One of the biggest challenges — and there are many — facing the artificial intelligence (AI) realm today is inherent biases created by limited training data. Researchers have already demonstrated how Amazon’s facial analysis software, for example, distinguishes gender among certain ethnicities less accurately than other services, while Democratic presidential hopeful Senator Elizabeth Warren has called on federal agencies to address questions around algorithmic bias, such as how the Federal Reserve deals with money lending discrimination.
And it’s against that backdrop that “in-the-wild” software-testing company Applause is looking to “re-invent” AI testing with a new service that better detects AI bias through crowdsourcing larger training data sets.
By way of a brief recap, Massachusetts-based Applause, formerly known as uTest, offers companies including Google and Uber a different kind of app-testing platform, one that taps hundreds of thousands of “vetted” real-world users around the world who help to squish bugs and iron out usability issues — it’s all about harnessing the power of the crowd rather than running tests entirely in contrived laboratory settings. The company had raised north of $ 115 million before it was acquired by investment firm Vista Equity Partners in 2017.
Keep it real
A key facet of the Applause platform is not only the sheer number of crowdtesters in its community, but the demographic diversity spanning language, race, gender, location, culture, hobbies, and more. And this will likely be among the main selling points as Applause looks to reappropriate its technology to offer companies access to diverse AI training data.
“Not only will this improve AI experiences for consumers everywhere, the breadth of the community also has the potential to mitigate bias concerns and make AI more representative of the real world,” noted Applause product VP Kristin Simonini.
Applause’s AI training and testing service is offered across five core AI types, covering: voice, optical character recognition (OCR), image recognition, biometrics, and chatbots.
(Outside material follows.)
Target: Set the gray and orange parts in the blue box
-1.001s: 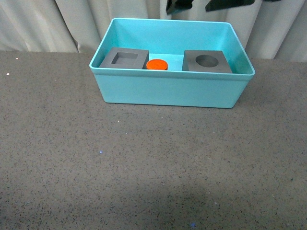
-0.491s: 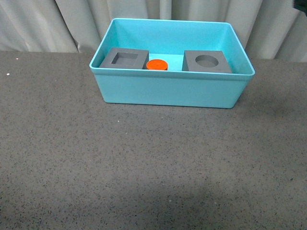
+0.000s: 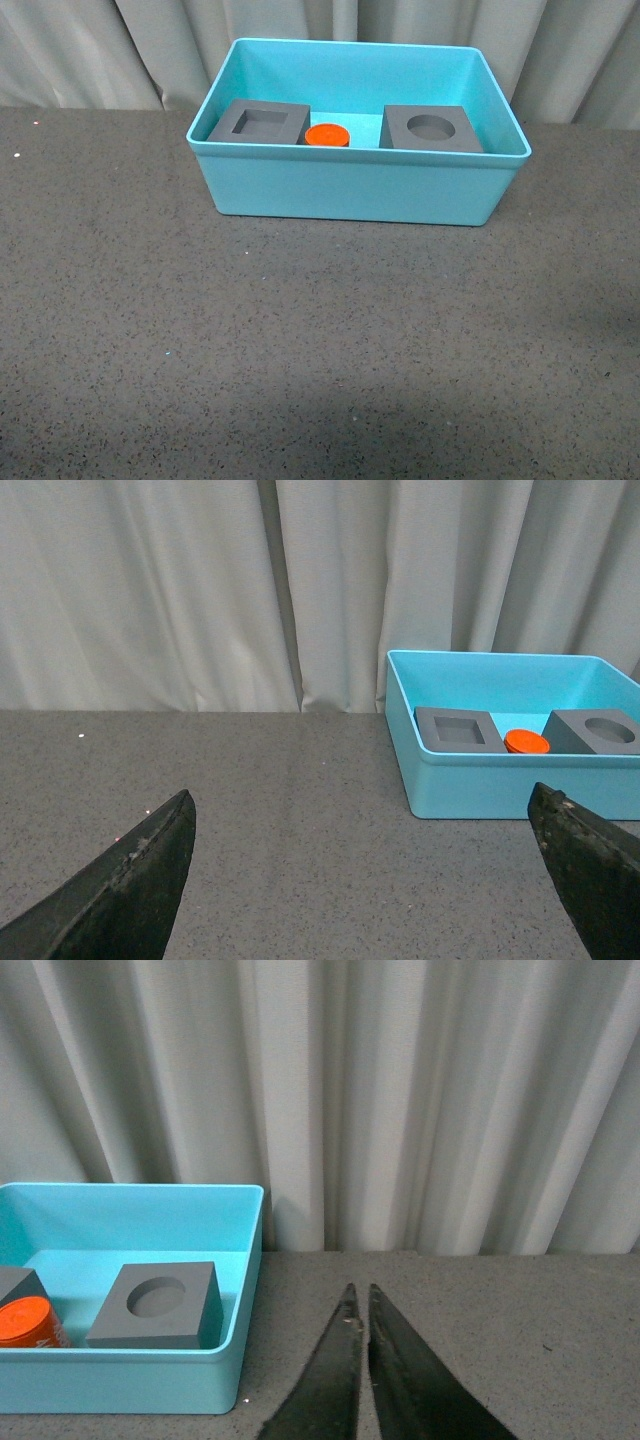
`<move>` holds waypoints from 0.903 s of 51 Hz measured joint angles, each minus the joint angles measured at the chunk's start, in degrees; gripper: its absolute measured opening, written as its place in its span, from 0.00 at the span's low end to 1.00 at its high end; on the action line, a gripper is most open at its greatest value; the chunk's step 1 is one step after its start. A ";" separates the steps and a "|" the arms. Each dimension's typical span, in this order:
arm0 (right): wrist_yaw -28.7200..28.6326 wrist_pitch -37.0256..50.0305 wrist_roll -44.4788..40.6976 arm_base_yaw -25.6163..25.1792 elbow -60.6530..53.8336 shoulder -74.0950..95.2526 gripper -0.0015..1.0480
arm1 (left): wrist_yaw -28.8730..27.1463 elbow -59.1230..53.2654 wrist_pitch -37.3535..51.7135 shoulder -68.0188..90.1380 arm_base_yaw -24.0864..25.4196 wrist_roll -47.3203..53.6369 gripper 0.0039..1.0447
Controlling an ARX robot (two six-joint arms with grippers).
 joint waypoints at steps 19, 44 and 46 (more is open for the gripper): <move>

So for example, if a company needs to quickly source varied training data for a virtual voice assistant, Applause users in various locales could be called upon to record and submit specific utterances. Equally, they could submit photos of objects or places, or interact with chatbots to iron out any bias. They could even be asked to submit selfies and fingerprints if they’re testing biometric-based security prodcuts.
Perhaps more importantly here, Applause promises speed and scale for both gathering training data and testing the outputs, allowing companies to garner rapid and iterative feedback from end users in real time. So it could work like an ongoing feedback loop, with the gathered data used to improve AI algorithms, and then re-tested on the the Applause community.
“Users want AI to be more natural, more human,” Simonini added. “Applause’s crowdsourced approach delivers what AI has been missing: a diverse and large collection of real human interactions prior to release.”
There are other similar initiatives out there at the moment. Amazon’s Mechanical Turk, for example, can be used for crowdsourcing data for machine learning experiments, while startups such as DefinedCrowd helps create bespoke datasets for AI model training, as does Germany’s Clickworker with a specific focus on machine vision and conversational AI.
With more than a decade of software testing with some of the biggest tech companies in the world, however, Applause is well-positioned to harness its existing presence in the developer community to offer a community of vetted crowdtesters who can only help improve AI applications by reducing bias.